**THE PROBLEM:** When copying the data, keep every line exactly the same.

────

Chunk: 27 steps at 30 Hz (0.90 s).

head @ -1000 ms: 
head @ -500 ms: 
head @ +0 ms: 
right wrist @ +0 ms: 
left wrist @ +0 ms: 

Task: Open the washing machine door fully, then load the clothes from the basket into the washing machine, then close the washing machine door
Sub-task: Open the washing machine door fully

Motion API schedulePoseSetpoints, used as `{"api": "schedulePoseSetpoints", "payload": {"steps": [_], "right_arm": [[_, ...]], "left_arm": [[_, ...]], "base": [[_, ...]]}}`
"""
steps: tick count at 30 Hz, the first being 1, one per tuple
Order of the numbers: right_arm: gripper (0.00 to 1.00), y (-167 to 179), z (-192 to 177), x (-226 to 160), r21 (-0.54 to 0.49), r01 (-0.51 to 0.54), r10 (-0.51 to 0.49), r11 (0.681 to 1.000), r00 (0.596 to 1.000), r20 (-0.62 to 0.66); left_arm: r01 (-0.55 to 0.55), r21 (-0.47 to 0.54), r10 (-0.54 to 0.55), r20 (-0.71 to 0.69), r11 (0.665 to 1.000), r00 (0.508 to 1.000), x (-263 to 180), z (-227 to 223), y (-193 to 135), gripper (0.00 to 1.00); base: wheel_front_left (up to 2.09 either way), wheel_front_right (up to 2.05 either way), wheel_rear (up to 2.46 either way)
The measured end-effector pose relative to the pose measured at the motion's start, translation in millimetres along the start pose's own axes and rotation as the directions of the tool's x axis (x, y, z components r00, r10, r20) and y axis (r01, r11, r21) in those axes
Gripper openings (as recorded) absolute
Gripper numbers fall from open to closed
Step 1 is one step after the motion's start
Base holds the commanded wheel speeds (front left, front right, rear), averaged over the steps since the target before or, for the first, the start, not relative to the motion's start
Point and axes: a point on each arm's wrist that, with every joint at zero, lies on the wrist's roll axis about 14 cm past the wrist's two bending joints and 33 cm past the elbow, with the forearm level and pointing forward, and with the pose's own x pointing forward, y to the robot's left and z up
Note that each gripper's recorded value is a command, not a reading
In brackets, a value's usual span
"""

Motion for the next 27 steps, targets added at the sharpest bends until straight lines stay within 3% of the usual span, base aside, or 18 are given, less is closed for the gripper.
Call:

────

**RESPONSE:**
Chunk: 27 steps at 30 Hz (0.90 s).

head @ -1000 ms: 
head @ -500 ms: 
head @ +0 ms: 
right wrist @ +0 ms: 
left wrist @ +0 ms: 

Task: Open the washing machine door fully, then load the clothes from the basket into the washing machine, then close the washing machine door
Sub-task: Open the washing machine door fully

Motion API schedulePoseSetpoints, used as `{"api": "schedulePoseSetpoints", "payload": {"steps": [_], "right_arm": [[_, ...]], "left_arm": [[_, ...]], "base": [[_, ...]]}}`
"""
steps: tick count at 30 Hz, the first being 1, one per tuple
Order of the numbers: right_arm: gripper (0.00 to 1.00), y (-167 to 179), z (-192 to 177), x (-226 to 160), r21 (-0.54 to 0.49), r01 (-0.51 to 0.54), r10 (-0.51 to 0.49), r11 (0.681 to 1.000), r00 (0.596 to 1.000), r20 (-0.62 to 0.66); left_arm: r01 (-0.55 to 0.55), r21 (-0.47 to 0.54), r10 (-0.54 to 0.55), r20 (-0.71 to 0.69), r11 (0.665 to 1.000), r00 (0.508 to 1.000), x (-263 to 180), z (-227 to 223), y (-193 to 135), gripper (0.00 to 1.00); base: wheel_front_left (up to 2.09 either way), wheel_front_right (up to 2.05 either way), wheel_rear (up to 2.46 either way)
The measured end-effector pose relative to the pose measured at the motion's start, translation in millimetres along the start pose's own axes and rotation as the directions of the tool's x axis (x, y, z components r00, r10, r20) and y axis (r01, r11, r21) in those axes
Gripper openings (as recorded) absolute
Gripper numbers fall from open to closed
Step 1 is one step after the motion's start
Base holds the commanded wheel speeds (front left, front right, rear), averaged over the steps since the target before or, for the first, the start, not relative to the motion's start
Point and axes: a point on each arm's wrist that, with every joint at zero, lies on the wrist's roll axis about 14 cm past the wrist's two bending joints and 33 cm past the elbow, with the forearm level and pointing forward, and with the pose's own x pointing forward, y to the robot's left and z up
Note that each gripper's recorded value is a command, not a reading
In brackets, a value's usual span
"""

Motion for the next 27 steps, targets added at the sharpest bends until straight lines stay within 3% of the usual span, base aside, or 18 are given, less is closed for the gripper.
Call:

This exercise has no more to it.